* _Data for the task_

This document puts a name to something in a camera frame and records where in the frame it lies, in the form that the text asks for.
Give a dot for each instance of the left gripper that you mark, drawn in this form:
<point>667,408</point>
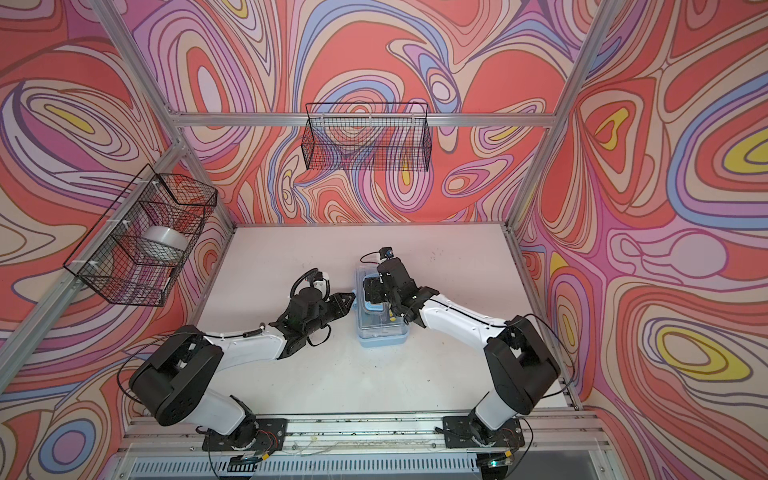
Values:
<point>336,302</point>

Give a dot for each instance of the black wire basket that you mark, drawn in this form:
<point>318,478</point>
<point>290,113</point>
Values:
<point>367,136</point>
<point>114,267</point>

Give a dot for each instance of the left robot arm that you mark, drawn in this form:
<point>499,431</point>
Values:
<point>173,384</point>

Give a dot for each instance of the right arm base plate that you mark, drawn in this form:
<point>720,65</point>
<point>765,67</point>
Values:
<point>469,432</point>

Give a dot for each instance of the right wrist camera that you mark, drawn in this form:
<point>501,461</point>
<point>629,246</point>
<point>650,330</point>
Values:
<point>386,253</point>

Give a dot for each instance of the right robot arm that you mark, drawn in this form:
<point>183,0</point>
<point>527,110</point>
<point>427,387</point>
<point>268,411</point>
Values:
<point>521,366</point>

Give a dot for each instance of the blue plastic tool box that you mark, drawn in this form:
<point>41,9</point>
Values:
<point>375,325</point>

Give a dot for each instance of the back black wire basket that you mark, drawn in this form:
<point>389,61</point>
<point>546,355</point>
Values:
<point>367,136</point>

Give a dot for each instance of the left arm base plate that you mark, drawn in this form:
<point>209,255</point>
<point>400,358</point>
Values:
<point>261,435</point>

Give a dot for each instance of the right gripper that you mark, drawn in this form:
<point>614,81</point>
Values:
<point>372,290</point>

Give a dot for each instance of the left black wire basket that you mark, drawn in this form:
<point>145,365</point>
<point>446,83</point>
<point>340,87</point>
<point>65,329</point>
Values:
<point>114,267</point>

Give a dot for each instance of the silver tape roll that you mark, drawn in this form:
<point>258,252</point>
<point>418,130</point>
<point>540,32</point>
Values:
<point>163,244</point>

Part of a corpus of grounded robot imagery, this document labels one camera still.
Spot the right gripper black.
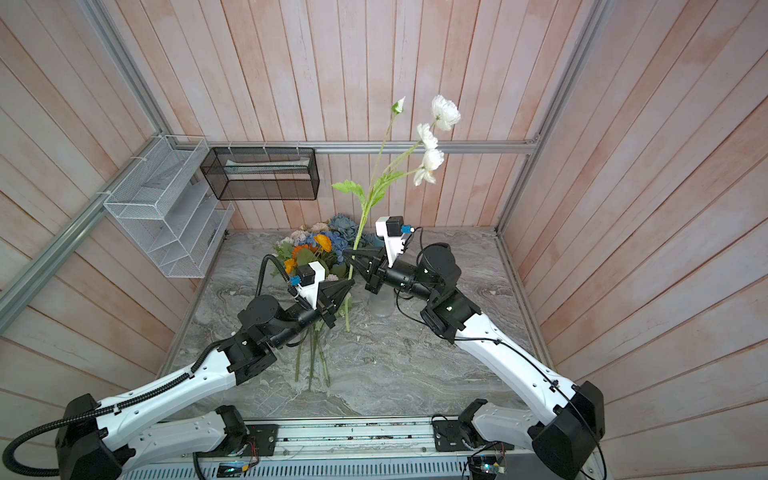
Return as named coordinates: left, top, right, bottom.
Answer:
left=347, top=250, right=439, bottom=308

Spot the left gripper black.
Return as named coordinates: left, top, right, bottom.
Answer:
left=269, top=276, right=354, bottom=348

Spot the yellow poppy flower stem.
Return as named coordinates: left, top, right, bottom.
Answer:
left=283, top=232, right=335, bottom=276

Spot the clear glass vase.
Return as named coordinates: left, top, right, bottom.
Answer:
left=368, top=285, right=396, bottom=318

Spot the white ranunculus flower stem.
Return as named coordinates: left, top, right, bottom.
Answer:
left=331, top=94, right=462, bottom=333

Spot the blue hydrangea flower stem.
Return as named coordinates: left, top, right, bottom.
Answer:
left=302, top=230, right=349, bottom=266

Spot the orange gerbera flower stem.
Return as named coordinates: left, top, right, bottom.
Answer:
left=292, top=245, right=321, bottom=268

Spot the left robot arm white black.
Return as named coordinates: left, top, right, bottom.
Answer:
left=55, top=280, right=354, bottom=479

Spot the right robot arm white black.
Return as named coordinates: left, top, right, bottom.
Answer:
left=344, top=243, right=605, bottom=479

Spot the dusty blue flower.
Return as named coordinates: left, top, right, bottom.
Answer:
left=328, top=214, right=384, bottom=248

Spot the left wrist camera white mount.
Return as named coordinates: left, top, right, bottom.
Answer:
left=291, top=261, right=326, bottom=310

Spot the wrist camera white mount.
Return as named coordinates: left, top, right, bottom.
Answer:
left=375, top=216, right=415, bottom=267
left=291, top=261, right=326, bottom=310

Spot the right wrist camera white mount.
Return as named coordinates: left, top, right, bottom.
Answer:
left=375, top=216, right=415, bottom=267

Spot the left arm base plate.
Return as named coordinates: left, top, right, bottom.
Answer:
left=219, top=424, right=279, bottom=457

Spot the black mesh wall basket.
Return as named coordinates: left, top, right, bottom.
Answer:
left=201, top=146, right=320, bottom=201

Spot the aluminium front rail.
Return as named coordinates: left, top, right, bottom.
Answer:
left=126, top=416, right=554, bottom=479

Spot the white wire mesh shelf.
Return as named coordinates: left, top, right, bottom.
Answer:
left=104, top=135, right=234, bottom=279

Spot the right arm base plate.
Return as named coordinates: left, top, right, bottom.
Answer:
left=430, top=415, right=491, bottom=452

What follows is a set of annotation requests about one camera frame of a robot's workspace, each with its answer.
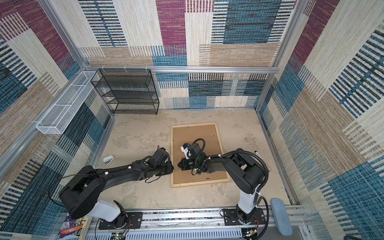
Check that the grey blue padded object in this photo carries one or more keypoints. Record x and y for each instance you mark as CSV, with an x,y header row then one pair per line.
x,y
281,217

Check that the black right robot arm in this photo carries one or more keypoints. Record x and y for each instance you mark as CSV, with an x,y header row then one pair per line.
x,y
248,171

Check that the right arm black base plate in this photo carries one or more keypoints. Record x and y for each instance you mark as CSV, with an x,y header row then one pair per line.
x,y
234,217

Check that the white wire mesh basket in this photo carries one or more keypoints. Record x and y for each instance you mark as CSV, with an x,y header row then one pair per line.
x,y
60,115

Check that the black wire mesh shelf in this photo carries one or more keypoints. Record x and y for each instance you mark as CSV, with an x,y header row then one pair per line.
x,y
127,91

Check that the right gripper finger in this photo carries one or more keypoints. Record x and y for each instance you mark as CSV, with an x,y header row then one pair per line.
x,y
181,168
182,164

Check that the light wooden picture frame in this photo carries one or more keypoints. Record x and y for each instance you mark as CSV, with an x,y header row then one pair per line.
x,y
172,184

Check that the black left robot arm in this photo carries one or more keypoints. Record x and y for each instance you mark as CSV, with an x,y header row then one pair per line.
x,y
81,195

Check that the colourful treehouse book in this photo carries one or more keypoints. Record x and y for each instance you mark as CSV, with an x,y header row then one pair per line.
x,y
71,229

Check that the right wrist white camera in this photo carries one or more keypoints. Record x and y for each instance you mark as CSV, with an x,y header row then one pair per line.
x,y
185,150

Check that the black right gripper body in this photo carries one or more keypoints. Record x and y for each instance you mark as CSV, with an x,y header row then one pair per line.
x,y
192,163

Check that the small white object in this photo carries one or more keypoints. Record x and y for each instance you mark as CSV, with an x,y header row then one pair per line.
x,y
108,159

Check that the brown cardboard backing board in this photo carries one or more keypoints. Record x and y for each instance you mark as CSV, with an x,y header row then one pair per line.
x,y
195,135

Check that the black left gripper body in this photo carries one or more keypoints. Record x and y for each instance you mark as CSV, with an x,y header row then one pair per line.
x,y
166,169

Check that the aluminium front rail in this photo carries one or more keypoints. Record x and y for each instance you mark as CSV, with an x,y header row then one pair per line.
x,y
186,224

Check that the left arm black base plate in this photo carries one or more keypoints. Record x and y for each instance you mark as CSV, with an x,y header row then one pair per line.
x,y
135,219

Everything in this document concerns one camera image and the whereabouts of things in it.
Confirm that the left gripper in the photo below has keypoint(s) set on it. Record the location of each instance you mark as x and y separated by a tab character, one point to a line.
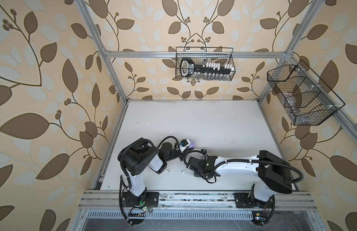
182	157

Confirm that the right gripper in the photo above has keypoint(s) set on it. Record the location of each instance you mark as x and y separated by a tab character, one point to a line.
196	174

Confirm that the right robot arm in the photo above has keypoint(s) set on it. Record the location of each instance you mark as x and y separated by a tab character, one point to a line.
275	175

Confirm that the aluminium rail front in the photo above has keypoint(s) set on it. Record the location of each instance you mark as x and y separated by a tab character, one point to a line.
197	202

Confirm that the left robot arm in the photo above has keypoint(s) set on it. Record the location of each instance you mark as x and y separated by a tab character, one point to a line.
139	155

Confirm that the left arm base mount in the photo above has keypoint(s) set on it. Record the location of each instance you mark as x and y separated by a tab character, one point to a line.
134	209

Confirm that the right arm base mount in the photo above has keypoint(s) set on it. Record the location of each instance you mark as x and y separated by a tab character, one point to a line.
263	212

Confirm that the black wire basket back wall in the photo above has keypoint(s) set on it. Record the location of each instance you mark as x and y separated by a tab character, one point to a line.
211	54

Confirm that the black tool with white bits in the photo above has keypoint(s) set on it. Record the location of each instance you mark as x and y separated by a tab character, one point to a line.
188	68

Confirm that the black wire basket right wall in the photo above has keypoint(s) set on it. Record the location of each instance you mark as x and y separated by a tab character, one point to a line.
306	97

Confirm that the purple round charging case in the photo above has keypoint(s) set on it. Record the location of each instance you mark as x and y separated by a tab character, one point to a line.
192	144

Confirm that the black wire basket wall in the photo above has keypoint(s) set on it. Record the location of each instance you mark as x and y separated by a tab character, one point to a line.
211	54
306	97

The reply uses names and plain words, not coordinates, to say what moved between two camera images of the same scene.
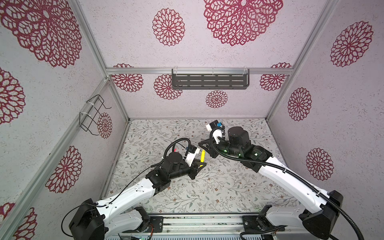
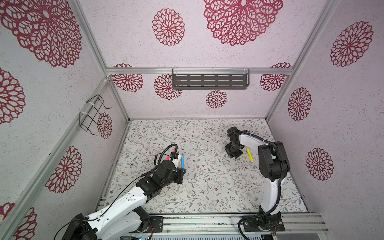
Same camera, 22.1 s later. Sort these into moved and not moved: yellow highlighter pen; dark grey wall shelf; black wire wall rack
Moved: yellow highlighter pen
Not moved: black wire wall rack; dark grey wall shelf
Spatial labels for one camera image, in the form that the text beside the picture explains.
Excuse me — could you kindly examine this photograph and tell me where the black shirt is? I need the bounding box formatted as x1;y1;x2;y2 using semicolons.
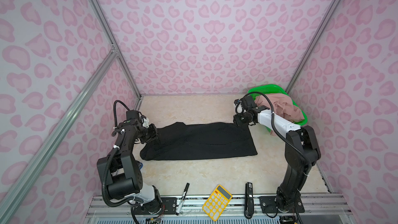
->
140;122;258;161

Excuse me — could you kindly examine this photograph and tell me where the pink garment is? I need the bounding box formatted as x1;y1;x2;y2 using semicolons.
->
266;93;305;123

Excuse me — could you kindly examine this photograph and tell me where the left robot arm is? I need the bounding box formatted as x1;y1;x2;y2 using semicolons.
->
97;119;162;214

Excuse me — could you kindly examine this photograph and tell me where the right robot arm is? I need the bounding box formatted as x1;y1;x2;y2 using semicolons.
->
234;107;321;213

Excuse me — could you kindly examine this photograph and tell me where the green plastic laundry basket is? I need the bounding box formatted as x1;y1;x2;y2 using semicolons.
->
248;84;307;125

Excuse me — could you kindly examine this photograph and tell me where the black marker pen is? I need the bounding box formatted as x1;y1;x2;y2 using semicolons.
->
175;183;190;216

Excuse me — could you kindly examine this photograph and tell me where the yellow calculator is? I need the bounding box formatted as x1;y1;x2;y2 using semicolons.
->
202;185;233;222

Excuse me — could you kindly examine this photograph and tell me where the black stapler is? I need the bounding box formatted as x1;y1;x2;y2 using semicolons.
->
244;182;255;219

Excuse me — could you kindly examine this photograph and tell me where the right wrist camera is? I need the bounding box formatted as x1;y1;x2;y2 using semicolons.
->
234;95;269;114

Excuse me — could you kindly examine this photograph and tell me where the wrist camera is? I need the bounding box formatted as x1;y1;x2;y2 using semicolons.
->
234;95;269;114
126;110;149;128

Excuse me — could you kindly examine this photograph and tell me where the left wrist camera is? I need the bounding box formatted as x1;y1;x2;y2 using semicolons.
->
126;110;149;128

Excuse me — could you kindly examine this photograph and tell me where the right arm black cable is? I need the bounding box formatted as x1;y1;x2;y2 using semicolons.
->
234;91;315;224

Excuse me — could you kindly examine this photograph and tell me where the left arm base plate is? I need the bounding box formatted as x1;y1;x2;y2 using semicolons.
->
131;197;177;215

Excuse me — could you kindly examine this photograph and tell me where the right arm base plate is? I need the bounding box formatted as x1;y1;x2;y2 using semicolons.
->
259;196;305;215

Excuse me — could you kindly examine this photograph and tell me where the aluminium mounting rail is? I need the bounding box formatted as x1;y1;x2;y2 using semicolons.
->
84;193;355;224

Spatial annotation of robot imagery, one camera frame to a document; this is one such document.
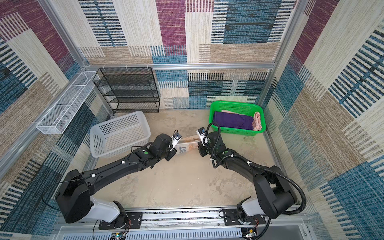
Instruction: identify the white printed rabbit towel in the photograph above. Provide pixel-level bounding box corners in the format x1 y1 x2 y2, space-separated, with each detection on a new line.
175 135 200 155

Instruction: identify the pink towel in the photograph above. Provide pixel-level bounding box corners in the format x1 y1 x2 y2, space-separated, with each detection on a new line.
222 111 263 131

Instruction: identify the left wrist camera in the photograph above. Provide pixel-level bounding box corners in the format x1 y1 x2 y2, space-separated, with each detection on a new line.
171 130 182 150

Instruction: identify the purple towel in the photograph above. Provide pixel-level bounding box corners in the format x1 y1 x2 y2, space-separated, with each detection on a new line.
213 112 254 130

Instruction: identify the white wire mesh tray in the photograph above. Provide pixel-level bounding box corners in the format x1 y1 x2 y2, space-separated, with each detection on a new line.
37 72 96 135

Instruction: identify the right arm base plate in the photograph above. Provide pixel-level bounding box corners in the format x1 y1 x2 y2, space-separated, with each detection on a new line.
219 209 267 226

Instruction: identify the white plastic laundry basket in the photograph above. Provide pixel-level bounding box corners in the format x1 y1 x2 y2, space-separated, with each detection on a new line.
90 111 151 158

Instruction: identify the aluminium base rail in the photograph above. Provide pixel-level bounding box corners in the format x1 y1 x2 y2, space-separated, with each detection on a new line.
50 206 317 240

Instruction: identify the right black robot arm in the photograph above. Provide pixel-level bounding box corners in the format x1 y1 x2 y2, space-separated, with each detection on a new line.
197 128 306 224

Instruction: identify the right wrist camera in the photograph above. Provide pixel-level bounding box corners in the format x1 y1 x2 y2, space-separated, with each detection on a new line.
197 127 209 147

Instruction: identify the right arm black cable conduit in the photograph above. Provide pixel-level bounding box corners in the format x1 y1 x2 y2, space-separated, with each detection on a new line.
247 161 307 240

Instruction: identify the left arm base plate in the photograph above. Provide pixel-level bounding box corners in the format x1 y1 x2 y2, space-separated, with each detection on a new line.
98 212 143 231

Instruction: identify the black wire mesh shelf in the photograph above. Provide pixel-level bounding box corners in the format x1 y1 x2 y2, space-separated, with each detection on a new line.
93 67 161 114

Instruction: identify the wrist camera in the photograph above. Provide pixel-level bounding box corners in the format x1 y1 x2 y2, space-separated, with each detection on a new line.
171 130 182 150
197 127 209 147

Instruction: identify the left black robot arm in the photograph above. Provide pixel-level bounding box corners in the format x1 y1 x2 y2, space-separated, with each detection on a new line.
56 132 182 229

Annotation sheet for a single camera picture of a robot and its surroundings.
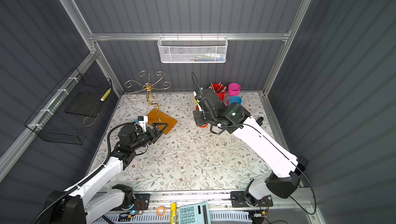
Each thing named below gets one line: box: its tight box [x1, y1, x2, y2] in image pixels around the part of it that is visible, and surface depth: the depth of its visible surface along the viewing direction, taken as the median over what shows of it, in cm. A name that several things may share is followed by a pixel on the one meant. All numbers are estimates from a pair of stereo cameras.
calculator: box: [178, 201, 212, 224], surface depth 70 cm
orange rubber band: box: [156, 205, 166, 217], surface depth 72 cm
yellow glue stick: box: [170, 202, 177, 224], surface depth 71 cm
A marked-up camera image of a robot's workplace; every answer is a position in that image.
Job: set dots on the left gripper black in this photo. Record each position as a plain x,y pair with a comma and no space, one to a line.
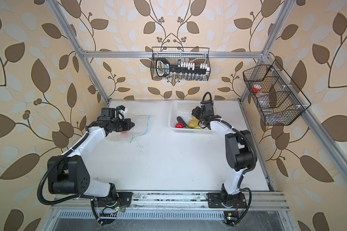
127,127

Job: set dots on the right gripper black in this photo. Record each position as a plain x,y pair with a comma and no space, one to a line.
195,112

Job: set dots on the clear zip top bag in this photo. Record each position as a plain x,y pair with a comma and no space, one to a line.
140,129

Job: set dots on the yellow toy potato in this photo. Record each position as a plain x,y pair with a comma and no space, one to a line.
195,119
193,123

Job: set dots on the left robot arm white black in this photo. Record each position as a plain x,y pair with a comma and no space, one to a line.
67,176

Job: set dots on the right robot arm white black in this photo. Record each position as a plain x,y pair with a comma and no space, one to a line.
240,156

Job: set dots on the white plastic basket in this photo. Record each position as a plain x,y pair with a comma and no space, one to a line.
183,109

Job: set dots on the dark toy eggplant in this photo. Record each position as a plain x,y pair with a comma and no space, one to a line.
182,121

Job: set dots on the red toy tomato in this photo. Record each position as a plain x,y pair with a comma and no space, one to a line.
179,125

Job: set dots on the red capped clear bottle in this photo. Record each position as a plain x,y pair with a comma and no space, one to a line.
258,91

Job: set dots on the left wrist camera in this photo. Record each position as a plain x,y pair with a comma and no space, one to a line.
113,114

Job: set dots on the black wire basket back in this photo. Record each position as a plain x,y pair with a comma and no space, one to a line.
186,54

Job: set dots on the black wire basket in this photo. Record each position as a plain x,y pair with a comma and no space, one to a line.
285,101
186,54

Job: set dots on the black tool with handle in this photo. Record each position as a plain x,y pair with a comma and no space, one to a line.
164,68

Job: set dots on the black wire basket right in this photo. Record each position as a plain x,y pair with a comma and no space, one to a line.
285,101

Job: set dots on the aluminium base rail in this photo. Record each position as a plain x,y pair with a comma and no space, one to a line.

* _Activity_
Among the entries above, find the line with "Give a dot for each instance of the blue" and repeat exactly from there through the line with "Spot the blue hydrangea flower stem.", leaving out the pictures.

* _Answer box_
Give a dot for each instance of the blue plastic tool box that you mark, drawn in this form:
<point>41,9</point>
Values:
<point>375,325</point>

Give a dot for each instance of the back black wire basket that you mark, drawn in this form:
<point>389,61</point>
<point>546,355</point>
Values:
<point>367,136</point>

Give a dot for each instance of the left arm base plate that you mark, drawn in this form:
<point>209,255</point>
<point>400,358</point>
Values:
<point>261,435</point>

Give a dot for each instance of the right gripper that you mark, drawn in this form:
<point>614,81</point>
Values:
<point>372,290</point>

Give a dot for each instance of the left black wire basket that you mark, drawn in this form:
<point>145,365</point>
<point>446,83</point>
<point>340,87</point>
<point>65,329</point>
Values:
<point>114,267</point>

Give a dot for each instance of the silver tape roll that you mark, drawn in this form:
<point>258,252</point>
<point>418,130</point>
<point>540,32</point>
Values:
<point>163,244</point>

Part of a corpus of grounded robot imagery, this document labels one camera still.
Spot the right gripper black.
Return as named coordinates: left, top, right, bottom.
Answer:
left=347, top=250, right=439, bottom=308

Spot the left gripper black.
Return as named coordinates: left, top, right, bottom.
Answer:
left=269, top=276, right=354, bottom=348

Spot the yellow poppy flower stem.
Return as named coordinates: left, top, right, bottom.
Answer:
left=283, top=232, right=335, bottom=276

Spot the clear glass vase.
Return as named coordinates: left, top, right, bottom.
Answer:
left=368, top=285, right=396, bottom=318

Spot the white ranunculus flower stem.
Return as named coordinates: left, top, right, bottom.
Answer:
left=331, top=94, right=462, bottom=333

Spot the blue hydrangea flower stem.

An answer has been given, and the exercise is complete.